Return exactly and only these lines: the first of the listing through the one containing "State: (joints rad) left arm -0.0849".

Listed records:
────────

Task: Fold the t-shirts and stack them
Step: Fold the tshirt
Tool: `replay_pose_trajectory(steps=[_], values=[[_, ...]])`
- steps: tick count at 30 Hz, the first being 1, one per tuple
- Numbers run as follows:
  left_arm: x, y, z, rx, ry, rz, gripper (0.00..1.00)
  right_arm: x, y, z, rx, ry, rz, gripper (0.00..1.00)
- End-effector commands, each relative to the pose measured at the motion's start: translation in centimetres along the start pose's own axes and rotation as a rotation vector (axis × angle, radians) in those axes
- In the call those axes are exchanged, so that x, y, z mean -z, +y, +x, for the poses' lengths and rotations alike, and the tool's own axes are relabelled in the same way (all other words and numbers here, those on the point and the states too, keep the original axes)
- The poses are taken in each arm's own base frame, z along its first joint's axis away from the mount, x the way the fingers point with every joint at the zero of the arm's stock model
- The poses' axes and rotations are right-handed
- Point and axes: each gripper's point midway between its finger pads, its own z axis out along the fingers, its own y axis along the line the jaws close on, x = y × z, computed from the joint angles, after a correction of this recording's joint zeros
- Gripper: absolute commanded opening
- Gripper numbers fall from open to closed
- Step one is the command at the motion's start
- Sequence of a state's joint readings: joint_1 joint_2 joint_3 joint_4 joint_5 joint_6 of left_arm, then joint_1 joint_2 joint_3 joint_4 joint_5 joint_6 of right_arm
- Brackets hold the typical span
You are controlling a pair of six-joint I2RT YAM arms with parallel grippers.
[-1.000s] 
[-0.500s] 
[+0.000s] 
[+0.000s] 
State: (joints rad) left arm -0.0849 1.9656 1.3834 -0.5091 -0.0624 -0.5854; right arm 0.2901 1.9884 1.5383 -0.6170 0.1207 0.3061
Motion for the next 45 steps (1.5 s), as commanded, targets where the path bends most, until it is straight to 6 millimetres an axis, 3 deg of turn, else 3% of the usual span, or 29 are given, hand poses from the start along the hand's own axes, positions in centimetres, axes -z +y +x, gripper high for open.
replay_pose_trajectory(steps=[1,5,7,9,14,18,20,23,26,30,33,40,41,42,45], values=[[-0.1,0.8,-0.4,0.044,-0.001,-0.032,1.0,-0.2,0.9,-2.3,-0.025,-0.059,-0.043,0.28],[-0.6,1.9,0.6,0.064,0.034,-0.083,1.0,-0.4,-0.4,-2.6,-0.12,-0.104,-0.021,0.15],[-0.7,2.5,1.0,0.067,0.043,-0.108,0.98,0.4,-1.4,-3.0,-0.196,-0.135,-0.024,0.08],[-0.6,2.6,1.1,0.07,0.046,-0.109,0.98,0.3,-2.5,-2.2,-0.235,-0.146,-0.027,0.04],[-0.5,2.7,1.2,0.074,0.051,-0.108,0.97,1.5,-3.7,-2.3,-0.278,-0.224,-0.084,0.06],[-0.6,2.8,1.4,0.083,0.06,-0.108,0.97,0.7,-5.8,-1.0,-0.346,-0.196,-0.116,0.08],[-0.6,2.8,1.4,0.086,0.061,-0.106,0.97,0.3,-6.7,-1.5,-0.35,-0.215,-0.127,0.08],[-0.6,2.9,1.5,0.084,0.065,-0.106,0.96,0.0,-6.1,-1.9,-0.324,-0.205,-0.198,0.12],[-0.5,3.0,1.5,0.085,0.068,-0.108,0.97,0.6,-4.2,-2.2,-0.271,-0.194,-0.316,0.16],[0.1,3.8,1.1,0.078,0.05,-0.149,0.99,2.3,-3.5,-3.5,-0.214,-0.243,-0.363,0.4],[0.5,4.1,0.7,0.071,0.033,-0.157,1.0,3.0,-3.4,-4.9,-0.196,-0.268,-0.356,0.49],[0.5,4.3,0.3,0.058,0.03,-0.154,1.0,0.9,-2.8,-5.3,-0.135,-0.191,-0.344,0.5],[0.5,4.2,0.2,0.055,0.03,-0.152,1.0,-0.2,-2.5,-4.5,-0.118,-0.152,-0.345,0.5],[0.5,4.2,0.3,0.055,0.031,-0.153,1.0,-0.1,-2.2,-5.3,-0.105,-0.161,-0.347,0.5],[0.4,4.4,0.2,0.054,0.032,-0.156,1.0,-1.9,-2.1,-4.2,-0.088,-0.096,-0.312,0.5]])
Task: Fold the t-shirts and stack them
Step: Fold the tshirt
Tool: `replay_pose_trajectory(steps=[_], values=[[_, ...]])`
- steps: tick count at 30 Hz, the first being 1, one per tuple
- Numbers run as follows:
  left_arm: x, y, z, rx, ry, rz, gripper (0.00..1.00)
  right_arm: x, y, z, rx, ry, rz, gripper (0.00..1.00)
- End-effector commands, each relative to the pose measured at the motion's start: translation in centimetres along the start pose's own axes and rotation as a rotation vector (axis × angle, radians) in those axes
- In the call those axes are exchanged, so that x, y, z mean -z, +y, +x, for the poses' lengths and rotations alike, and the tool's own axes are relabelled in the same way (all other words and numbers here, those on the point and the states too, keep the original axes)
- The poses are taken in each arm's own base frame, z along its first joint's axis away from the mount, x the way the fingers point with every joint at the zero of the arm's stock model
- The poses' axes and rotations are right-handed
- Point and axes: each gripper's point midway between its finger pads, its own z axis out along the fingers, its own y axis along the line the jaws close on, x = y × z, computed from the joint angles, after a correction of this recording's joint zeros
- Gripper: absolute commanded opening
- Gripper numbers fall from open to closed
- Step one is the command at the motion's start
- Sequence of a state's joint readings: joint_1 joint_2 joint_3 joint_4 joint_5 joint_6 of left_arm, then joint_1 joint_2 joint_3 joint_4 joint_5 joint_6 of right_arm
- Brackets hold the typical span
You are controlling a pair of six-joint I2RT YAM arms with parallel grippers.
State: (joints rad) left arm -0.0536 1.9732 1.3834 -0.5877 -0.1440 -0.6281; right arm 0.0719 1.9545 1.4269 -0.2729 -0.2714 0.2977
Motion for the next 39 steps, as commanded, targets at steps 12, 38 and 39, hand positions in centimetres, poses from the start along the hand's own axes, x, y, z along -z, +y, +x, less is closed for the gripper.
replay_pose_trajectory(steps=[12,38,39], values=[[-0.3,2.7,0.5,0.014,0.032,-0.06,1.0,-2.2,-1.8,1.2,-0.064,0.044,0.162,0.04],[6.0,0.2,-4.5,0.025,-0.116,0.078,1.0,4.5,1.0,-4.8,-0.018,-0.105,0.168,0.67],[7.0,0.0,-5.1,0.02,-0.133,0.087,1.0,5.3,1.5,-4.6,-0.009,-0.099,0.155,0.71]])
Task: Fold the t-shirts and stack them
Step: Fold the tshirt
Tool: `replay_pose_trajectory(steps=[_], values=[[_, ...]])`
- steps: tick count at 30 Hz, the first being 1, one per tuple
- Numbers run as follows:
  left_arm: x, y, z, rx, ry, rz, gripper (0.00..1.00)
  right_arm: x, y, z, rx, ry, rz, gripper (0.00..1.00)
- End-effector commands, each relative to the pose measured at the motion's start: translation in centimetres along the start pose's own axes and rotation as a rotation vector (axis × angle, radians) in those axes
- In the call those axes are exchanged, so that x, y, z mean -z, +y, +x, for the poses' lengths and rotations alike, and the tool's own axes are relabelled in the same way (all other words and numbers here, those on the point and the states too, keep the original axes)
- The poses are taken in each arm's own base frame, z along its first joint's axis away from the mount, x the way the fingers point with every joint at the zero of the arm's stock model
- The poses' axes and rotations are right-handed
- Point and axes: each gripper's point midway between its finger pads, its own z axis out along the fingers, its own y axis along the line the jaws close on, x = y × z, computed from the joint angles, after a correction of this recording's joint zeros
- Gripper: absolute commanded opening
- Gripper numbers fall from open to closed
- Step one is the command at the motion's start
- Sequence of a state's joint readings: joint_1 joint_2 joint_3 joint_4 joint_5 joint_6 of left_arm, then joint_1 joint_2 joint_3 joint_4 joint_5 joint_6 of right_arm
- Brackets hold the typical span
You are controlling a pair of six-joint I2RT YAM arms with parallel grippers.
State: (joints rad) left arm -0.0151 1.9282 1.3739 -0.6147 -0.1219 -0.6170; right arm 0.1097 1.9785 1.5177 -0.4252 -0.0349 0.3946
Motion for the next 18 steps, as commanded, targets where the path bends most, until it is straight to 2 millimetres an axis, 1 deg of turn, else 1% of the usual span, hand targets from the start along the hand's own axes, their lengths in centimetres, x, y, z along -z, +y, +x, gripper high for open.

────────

Result of this exercise:
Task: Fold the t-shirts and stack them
Step: Fold the tshirt
Tool: `replay_pose_trajectory(steps=[_], values=[[_, ...]])`
- steps: tick count at 30 Hz, the first being 1, one per tuple
- Numbers run as follows:
  left_arm: x, y, z, rx, ry, rz, gripper (0.00..1.00)
  right_arm: x, y, z, rx, ry, rz, gripper (0.00..1.00)
- End-effector commands, each relative to the pose measured at the motion's start: translation in centimetres along the start pose's own axes and rotation as a rotation vector (axis × angle, radians) in those axes
- In the call those axes are exchanged, so that x, y, z mean -z, +y, +x, for the poses' lengths and rotations alike, and the tool's own axes are relabelled in the same way (all other words and numbers here, those on the point and the states too, keep the original axes)
- The poses are taken in each arm's own base frame, z along its first joint's axis away from the mount, x the way the fingers point with every joint at the zero of the arm's stock model
- The poses' axes and rotations are right-handed
- Point and axes: each gripper's point midway between its finger pads, its own z axis out along the fingers, its own y axis along the line the jaws close on, x = y × z, computed from the joint angles, after a correction of this recording's joint zeros
- Gripper: absolute commanded opening
- Gripper numbers fall from open to closed
- Step one is the command at the motion's start
- Sequence of a state's joint readings: joint_1 joint_2 joint_3 joint_4 joint_5 joint_6 of left_arm, then joint_1 joint_2 joint_3 joint_4 joint_5 joint_6 of right_arm
- Brackets hold the typical span
You are controlling a pair of six-joint I2RT YAM arms with parallel grippers.
[-1.000s] 
[-0.500s] 
[+0.000s] 
[+0.000s] 
State: (joints rad) left arm -0.0849 1.9656 1.3834 -0.5091 -0.0624 -0.5854; right arm 0.2901 1.9884 1.5383 -0.6170 0.1207 0.3061

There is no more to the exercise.